Jane wasn’t about to let him put her off with such transparent cynicism. “Your giving me your cabin, and feeding us all, was goodness and a kindness, whether it was intentional or not.”

“Miss Burke, I vacated my cabin solely to keep the peace, and keep you in the place where you can cause the least amount of mischief.”

Jane felt the fine hairs on her arm bristle up like spines on a sea urchin, despite the fact that she thought the lieutenant meant to put her off again, so she might think ill of him, and keep him at his proper distance. Which was undoubtedly a prudent idea. But clearly, she was rather done with prudence. She rather liked too much this feeling of being right. “Rest assured, Lieutenant, I mean to cause you no mischief.”

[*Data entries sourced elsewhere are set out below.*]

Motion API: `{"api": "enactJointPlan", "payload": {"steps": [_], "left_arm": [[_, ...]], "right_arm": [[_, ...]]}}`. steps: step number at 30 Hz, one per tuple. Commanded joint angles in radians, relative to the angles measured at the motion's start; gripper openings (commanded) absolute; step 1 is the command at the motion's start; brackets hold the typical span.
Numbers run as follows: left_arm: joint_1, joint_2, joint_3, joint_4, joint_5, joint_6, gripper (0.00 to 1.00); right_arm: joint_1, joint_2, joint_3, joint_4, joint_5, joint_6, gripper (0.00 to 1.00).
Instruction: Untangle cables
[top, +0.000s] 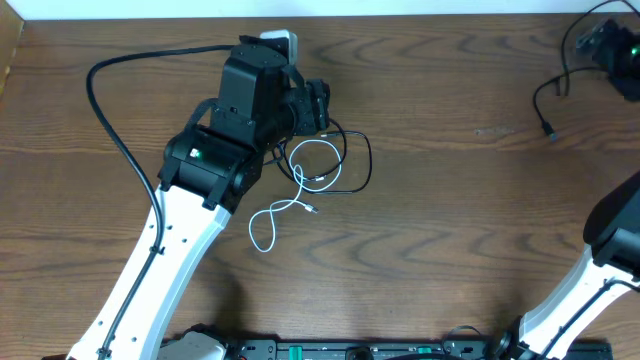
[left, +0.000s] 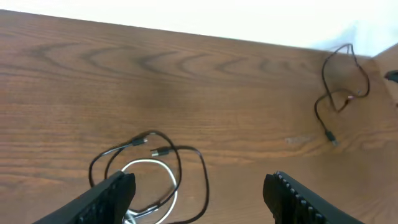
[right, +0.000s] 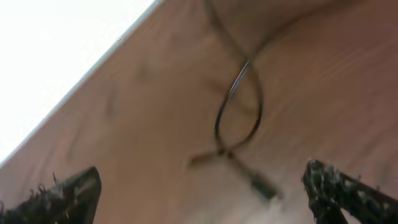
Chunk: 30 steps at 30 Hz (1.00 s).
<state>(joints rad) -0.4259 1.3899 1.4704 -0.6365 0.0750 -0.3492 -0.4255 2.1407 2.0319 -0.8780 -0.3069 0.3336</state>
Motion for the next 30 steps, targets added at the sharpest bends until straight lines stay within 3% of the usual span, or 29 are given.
{"api": "enactJointPlan", "payload": {"steps": [1, 4, 8, 10, 11, 13, 14, 30], "left_arm": [[0.004, 0.008, 0.006, -0.043, -0.009, 0.188, 0.73], [0.004, 0.032, 0.006, -0.113, -0.009, 0.317, 0.75], [0.024, 0.068, 0.006, -0.183, -0.007, 0.425, 0.75], [0.104, 0.068, 0.006, -0.185, 0.147, 0.463, 0.76], [0.167, 0.068, 0.006, -0.185, 0.319, 0.480, 0.77], [0.214, 0.068, 0.006, -0.189, 0.363, 0.476, 0.81], [0.220, 0.068, 0.006, -0.193, 0.361, 0.476, 0.95], [0.220, 0.068, 0.006, -0.193, 0.359, 0.476, 0.97]], "right_arm": [[0.043, -0.088, 0.016, -0.102, -0.154, -0.097, 0.99], [0.110, -0.087, 0.012, -0.209, -0.142, -0.159, 0.99], [0.209, -0.087, 0.012, -0.228, -0.032, -0.160, 0.99], [0.252, -0.087, 0.012, -0.229, -0.005, -0.167, 0.99], [0.265, -0.087, 0.012, -0.225, -0.006, -0.167, 0.99], [0.272, -0.087, 0.012, -0.222, -0.006, -0.167, 0.99], [0.272, -0.087, 0.012, -0.222, -0.006, -0.167, 0.99], [0.277, -0.087, 0.012, -0.264, -0.006, -0.202, 0.99]]}}
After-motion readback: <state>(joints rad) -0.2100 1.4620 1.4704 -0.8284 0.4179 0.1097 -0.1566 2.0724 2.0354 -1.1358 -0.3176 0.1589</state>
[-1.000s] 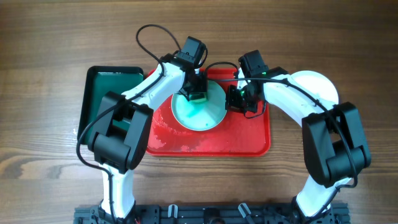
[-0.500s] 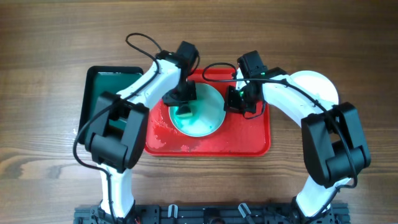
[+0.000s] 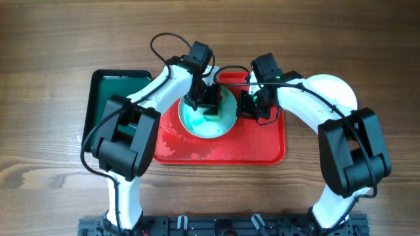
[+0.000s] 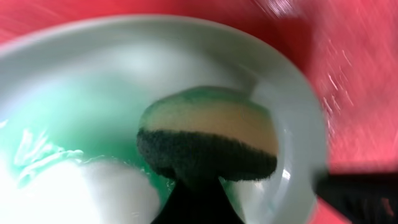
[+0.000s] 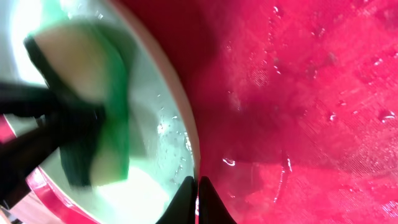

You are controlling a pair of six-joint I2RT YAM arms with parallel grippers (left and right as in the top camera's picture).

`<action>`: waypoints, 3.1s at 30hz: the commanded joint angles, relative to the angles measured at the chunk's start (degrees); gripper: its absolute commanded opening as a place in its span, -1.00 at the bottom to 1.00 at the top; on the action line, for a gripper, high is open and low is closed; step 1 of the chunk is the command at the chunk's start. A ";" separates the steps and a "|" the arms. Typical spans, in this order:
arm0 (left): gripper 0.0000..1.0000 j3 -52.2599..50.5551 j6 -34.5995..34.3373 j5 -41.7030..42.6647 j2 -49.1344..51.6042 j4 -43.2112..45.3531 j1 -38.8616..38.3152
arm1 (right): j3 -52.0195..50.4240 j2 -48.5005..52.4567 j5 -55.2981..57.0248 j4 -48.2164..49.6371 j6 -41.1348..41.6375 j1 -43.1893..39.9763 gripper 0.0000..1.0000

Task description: Clean dirty plates on tray and stack at the side

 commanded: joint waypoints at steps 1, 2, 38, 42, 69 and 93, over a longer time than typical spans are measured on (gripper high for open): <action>-0.92 -0.48 -16.20 -25.38 0.76 -0.74 0.42 | -0.48 0.98 1.86 -0.04 -0.33 -0.26 -0.91; -0.92 -0.48 -18.73 -28.04 0.76 -2.23 0.42 | -0.48 0.98 1.86 -0.04 -0.33 -0.26 -0.91; -0.92 8.61 -17.51 -17.29 -3.30 -11.82 7.17 | -0.48 1.60 2.29 3.72 0.85 -0.02 -0.67; -0.92 10.12 -16.31 -15.61 -6.93 -13.79 7.17 | -0.48 2.27 2.27 4.57 1.40 0.22 -0.53; -0.92 10.12 -8.85 -16.74 -10.80 -16.09 10.91 | 0.46 -1.11 6.73 9.79 -2.86 5.18 -0.19; -0.92 10.10 -8.68 -16.74 -10.36 -15.61 10.91 | 0.74 -1.03 14.08 6.64 5.53 7.34 -0.91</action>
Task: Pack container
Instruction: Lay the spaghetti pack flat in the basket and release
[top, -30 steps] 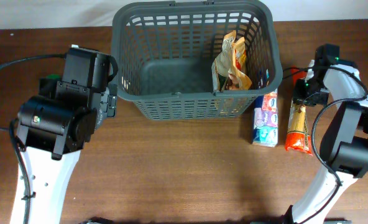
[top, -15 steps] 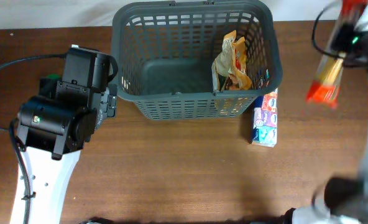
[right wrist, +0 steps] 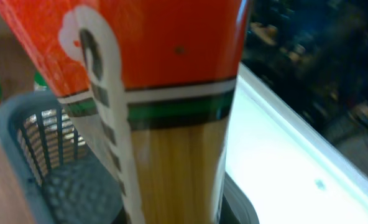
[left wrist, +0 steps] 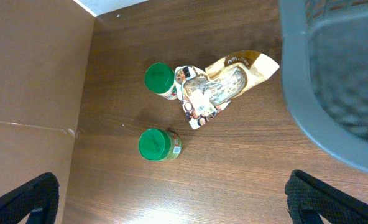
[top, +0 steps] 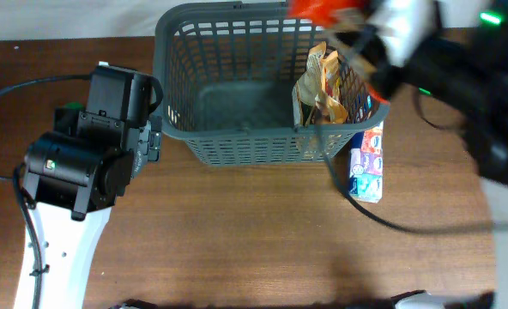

That brought a full-throated laugh out of the man, and brought that wry smile twisting across his face. “Oh, come now, Miss Burke. You are not a very good liar either.” He turned that keen, probing glance upon her, and it was as if he could see straight through her, into the dark heart of her deception. “Surely you’re more intelligent than to try to deceive me. Certainly you’re more ambitious. You would not have subjected yourself to the discomfort and tedium of such a journey, not to mention the disapproval of men such as Sir Richard, if you were not ambitious.”

Jane had never before had someone so easily expose her secret soul. Even her parents had never guessed. “I would never characterize myself as ambitious.”

But even as she spoke, Jane could feel her face flame with the lie. As much as she didn’t like to admit such grasping, unladylike behavior, the lieutenant had the right of it. She was ambitious. She wanted her own name on the cover of a monograph. She wanted the recognition and respect of her fellow scientists. She wanted the Royal Society’s acclaim. She wanted it all.